# WHAT YOU WILL DO
Every line below that includes "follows" counts toward the total. Report that total alone.

# TASK INPUTS

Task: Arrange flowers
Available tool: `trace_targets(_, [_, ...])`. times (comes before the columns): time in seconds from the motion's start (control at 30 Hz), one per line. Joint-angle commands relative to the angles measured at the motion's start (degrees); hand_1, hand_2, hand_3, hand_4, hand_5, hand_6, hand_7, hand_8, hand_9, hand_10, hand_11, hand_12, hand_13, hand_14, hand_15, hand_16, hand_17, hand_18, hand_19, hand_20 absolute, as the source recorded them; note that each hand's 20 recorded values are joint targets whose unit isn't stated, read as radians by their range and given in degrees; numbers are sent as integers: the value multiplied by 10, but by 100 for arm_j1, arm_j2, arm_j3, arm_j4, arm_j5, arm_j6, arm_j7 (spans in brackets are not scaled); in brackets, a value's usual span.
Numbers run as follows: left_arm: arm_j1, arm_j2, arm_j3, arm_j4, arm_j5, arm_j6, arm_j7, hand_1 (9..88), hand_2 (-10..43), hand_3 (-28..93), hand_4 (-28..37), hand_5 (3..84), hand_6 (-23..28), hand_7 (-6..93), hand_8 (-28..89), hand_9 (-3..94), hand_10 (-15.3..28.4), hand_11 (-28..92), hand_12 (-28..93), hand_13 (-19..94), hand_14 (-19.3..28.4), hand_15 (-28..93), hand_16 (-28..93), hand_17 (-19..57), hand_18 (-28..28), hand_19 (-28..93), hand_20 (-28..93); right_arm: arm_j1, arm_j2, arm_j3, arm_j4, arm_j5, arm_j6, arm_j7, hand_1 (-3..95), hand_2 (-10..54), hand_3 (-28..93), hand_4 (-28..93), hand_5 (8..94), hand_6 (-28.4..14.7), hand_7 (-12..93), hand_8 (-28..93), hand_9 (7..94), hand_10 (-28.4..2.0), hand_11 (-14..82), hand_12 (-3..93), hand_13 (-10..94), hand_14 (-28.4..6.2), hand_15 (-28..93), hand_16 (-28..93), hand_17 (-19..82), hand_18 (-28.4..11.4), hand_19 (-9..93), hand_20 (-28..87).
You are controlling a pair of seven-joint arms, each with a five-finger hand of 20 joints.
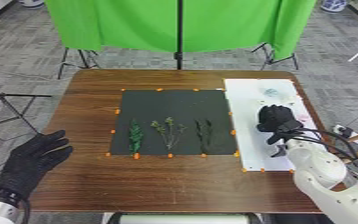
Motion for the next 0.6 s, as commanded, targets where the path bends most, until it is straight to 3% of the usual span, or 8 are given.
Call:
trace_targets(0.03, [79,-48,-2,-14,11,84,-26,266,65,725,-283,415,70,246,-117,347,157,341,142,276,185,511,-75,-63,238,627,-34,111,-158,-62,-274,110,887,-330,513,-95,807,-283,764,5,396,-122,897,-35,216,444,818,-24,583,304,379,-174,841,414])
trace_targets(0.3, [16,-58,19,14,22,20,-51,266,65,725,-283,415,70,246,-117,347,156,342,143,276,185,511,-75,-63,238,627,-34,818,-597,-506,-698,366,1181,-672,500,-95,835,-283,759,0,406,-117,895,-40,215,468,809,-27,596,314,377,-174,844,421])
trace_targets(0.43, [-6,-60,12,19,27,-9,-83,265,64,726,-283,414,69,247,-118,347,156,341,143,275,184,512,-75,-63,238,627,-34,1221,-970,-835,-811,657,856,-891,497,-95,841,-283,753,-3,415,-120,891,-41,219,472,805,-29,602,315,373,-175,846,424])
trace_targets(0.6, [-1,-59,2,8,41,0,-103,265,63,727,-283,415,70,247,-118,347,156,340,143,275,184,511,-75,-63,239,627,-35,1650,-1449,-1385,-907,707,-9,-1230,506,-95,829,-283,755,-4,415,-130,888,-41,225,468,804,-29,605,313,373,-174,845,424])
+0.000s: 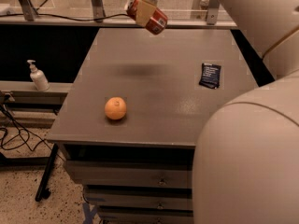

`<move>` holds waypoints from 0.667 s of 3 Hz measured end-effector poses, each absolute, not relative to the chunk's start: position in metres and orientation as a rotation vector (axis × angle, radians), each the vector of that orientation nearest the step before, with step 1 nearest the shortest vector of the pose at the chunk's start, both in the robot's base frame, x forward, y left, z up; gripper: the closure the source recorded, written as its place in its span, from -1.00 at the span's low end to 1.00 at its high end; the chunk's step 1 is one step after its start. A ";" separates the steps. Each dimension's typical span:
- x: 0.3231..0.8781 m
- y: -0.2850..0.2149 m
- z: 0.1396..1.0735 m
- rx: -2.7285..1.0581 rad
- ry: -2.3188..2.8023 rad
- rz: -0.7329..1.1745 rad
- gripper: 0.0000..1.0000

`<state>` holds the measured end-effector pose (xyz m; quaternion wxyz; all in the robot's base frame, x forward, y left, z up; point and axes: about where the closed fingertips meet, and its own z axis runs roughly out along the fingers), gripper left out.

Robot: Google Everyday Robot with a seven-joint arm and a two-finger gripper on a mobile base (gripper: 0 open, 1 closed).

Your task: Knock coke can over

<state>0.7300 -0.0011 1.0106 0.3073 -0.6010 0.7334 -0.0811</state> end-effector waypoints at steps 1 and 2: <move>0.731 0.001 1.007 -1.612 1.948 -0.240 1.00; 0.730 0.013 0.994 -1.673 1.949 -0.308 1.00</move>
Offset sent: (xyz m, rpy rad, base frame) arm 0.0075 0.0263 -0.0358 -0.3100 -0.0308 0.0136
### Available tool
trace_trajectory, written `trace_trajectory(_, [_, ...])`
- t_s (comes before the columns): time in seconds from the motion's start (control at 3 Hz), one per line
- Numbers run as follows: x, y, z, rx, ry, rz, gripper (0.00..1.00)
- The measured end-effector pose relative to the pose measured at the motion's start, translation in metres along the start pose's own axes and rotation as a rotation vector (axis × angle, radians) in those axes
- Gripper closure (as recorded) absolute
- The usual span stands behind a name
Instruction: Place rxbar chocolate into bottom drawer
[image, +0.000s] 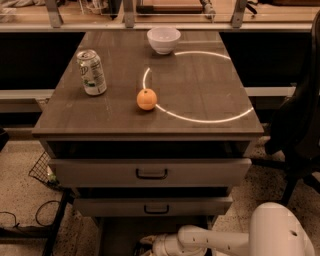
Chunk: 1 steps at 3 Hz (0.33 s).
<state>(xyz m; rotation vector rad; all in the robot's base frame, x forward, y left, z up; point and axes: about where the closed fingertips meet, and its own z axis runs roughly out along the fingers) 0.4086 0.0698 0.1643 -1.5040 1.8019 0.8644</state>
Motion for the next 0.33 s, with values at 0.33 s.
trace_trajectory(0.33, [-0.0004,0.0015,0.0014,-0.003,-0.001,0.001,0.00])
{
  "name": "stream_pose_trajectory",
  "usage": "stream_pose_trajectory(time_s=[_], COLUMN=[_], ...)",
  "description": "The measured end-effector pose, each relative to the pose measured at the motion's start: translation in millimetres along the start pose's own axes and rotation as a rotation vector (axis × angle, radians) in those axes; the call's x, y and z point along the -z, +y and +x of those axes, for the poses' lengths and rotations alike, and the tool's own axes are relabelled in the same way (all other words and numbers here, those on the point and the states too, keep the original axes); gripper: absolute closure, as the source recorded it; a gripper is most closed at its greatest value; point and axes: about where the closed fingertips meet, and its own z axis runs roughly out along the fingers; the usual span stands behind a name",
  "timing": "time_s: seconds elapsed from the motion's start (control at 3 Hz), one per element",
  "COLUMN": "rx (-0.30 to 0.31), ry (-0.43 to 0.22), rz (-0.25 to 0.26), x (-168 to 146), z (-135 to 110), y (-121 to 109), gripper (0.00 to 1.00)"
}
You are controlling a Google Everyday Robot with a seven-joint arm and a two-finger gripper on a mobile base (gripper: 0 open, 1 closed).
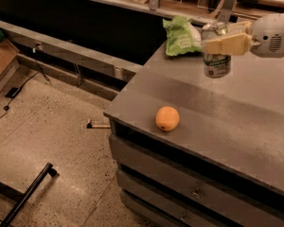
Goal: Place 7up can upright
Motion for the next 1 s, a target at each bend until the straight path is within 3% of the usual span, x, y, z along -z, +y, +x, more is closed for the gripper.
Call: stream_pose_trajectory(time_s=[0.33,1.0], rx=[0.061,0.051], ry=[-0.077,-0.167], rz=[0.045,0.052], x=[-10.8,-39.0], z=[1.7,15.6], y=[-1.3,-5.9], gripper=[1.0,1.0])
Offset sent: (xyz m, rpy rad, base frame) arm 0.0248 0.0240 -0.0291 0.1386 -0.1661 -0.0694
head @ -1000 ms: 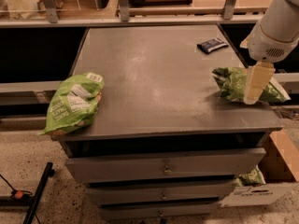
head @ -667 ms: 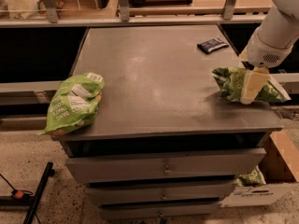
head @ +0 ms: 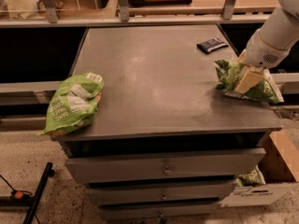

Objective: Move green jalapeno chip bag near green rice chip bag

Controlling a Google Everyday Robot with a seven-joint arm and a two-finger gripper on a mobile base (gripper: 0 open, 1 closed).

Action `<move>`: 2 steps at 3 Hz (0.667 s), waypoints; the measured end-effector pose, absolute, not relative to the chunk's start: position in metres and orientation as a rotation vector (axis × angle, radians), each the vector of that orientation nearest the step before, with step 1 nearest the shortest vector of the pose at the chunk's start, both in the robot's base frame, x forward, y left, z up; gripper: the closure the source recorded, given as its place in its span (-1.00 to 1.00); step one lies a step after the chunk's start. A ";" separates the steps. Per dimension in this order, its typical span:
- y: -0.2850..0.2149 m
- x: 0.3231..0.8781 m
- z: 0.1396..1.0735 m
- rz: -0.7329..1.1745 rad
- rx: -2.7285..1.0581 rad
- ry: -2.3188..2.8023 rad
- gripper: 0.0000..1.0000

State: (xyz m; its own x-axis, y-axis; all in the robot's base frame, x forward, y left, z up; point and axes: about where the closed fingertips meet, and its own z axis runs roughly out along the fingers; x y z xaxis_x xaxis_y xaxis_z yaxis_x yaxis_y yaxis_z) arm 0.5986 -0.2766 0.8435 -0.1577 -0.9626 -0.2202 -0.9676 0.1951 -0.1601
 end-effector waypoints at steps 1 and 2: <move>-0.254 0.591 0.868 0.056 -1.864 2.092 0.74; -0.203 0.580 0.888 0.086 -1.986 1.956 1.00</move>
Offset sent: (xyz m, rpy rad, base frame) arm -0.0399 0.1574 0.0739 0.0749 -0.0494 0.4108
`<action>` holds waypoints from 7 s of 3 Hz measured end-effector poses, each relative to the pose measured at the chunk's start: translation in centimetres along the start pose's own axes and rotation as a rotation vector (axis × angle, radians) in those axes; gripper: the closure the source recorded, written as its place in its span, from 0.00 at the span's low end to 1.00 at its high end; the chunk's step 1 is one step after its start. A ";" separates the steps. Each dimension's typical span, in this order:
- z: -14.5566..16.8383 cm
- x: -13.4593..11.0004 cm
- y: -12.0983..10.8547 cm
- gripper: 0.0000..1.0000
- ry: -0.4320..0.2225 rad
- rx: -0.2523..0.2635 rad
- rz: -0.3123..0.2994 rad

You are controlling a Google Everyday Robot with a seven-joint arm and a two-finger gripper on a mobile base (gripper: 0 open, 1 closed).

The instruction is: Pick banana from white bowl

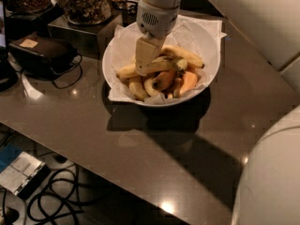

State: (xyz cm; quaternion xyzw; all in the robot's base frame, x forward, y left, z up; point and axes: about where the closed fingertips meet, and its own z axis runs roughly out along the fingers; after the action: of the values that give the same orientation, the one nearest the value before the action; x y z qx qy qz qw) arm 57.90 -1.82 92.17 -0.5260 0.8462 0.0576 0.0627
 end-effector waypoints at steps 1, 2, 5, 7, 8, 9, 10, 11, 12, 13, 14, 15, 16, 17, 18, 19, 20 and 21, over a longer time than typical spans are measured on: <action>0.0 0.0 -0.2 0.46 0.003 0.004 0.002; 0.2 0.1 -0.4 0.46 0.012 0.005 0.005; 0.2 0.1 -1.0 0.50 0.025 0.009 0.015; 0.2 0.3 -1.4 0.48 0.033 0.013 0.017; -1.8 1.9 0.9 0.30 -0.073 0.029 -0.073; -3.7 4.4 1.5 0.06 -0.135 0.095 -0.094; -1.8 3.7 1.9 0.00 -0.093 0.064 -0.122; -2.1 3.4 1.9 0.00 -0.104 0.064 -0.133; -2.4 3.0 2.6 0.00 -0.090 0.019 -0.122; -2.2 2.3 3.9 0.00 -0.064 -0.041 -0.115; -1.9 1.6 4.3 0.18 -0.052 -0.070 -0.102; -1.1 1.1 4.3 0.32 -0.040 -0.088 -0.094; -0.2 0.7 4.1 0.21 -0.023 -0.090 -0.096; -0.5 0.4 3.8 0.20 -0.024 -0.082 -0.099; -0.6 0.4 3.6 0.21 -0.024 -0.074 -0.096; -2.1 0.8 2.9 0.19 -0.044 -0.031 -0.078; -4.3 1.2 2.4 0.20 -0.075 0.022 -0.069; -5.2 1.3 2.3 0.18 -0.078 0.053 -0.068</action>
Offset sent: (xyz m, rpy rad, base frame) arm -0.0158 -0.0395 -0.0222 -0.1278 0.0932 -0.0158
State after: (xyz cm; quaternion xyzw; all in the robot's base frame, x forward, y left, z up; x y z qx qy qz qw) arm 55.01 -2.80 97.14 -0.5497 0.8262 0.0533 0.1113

# EXERCISE ANSWER
2